How three businesses use digital tools to advance sustainability
Simon Schillebeeckx, Global Mangrove Trust: The Global Mangrove Trust connects SMEs and retail investors and individuals to markets for reforestation and carbon offsetting. Right now, these markets are largely dominated by multinational corporations that, at the end of the year, invest in carbon emissions certificates that enable them to say “my business operations are carbon neutral because I’ve offset the negative impacts.”
But these markets are not really accessible by individuals and by SMEs. So we’ve created a platform, the Global Mangrove Trust, and a technology that enable peer-to-peer funding of reforestation projects. You, as an individual who wants to contribute to offsetting your own negative impacts, can do this directly without any need for an intermediary.
On our platform, you can buy trees immediately and see, thanks to blockchain technology, how your money is being used. You will see how much money is going to the Trust, how much money will be paid in fees to banks, and how much is ending up in the hands of the individual planter.
Sara Bell, Ample: At Ample, we use digital in two parts, in our product and in the business model underpinning.
We use machine learning to predict, on a rolling 24-hour basis, the renewable power output in a particular market. We then use machine learning to predict a building’s ability to be flexible to change its consumption patterns. We do that by pulling a lot of data from the building using sensor technology.
So we put those two predictions together, and we ensure that that building uses the cleanest possible power. We connect into the building management system and we physically change the consumption pattern, using the controls that are already there in the building management system.
But in order to motivate the building owner or operator to do this, we are building a social media platform of conscious consumers who are actually going to choose those companies that are doing this.
In everything I’ve done, I’ve become more convinced that we can most rely on the power of humanity to band together. I think digital technology has an extraordinary use in driving that community.
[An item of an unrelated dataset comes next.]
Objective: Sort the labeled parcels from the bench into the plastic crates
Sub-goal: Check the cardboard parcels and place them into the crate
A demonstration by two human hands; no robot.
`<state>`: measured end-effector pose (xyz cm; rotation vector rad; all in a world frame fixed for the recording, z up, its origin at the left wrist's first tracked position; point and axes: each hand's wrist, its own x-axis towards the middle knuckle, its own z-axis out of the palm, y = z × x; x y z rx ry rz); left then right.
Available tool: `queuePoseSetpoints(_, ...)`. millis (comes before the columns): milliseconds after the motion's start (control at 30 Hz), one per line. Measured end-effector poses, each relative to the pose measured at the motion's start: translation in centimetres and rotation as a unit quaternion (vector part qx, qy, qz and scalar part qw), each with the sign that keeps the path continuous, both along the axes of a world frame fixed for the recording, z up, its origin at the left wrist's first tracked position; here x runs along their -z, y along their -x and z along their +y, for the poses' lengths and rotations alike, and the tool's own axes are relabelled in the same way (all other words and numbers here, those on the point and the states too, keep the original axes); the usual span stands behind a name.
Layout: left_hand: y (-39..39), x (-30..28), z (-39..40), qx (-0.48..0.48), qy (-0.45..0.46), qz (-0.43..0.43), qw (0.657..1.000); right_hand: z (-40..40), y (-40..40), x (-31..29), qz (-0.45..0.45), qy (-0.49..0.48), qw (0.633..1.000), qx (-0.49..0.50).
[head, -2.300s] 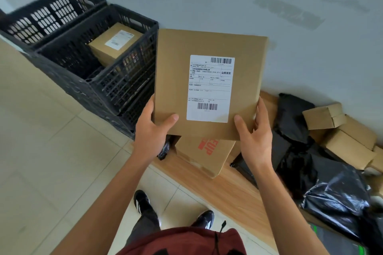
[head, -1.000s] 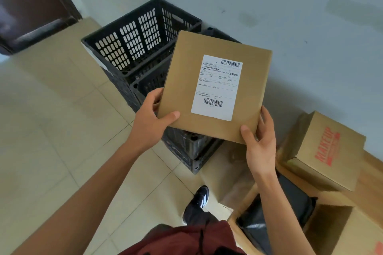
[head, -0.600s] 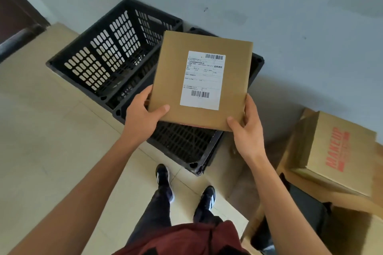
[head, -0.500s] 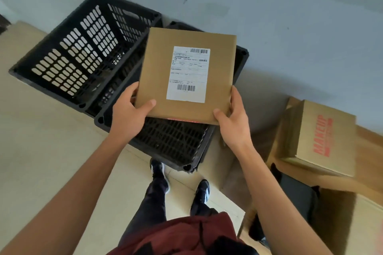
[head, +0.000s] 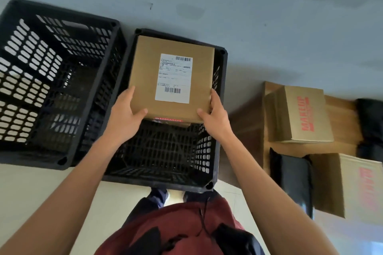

Diego Saez-Gil, Pachama: Pachama is a technology startup that harnesses the latest in remote sensing, including satellite images and LIDAR scans of the forest. We then use artificial intelligence, specifically deep learning algorithms, to be able to estimate the carbon storage of forests. Then we can monitor the progress of a forest, detecting automatically for disturbances such as fires, illegal deforestation or any change on the canopy cover.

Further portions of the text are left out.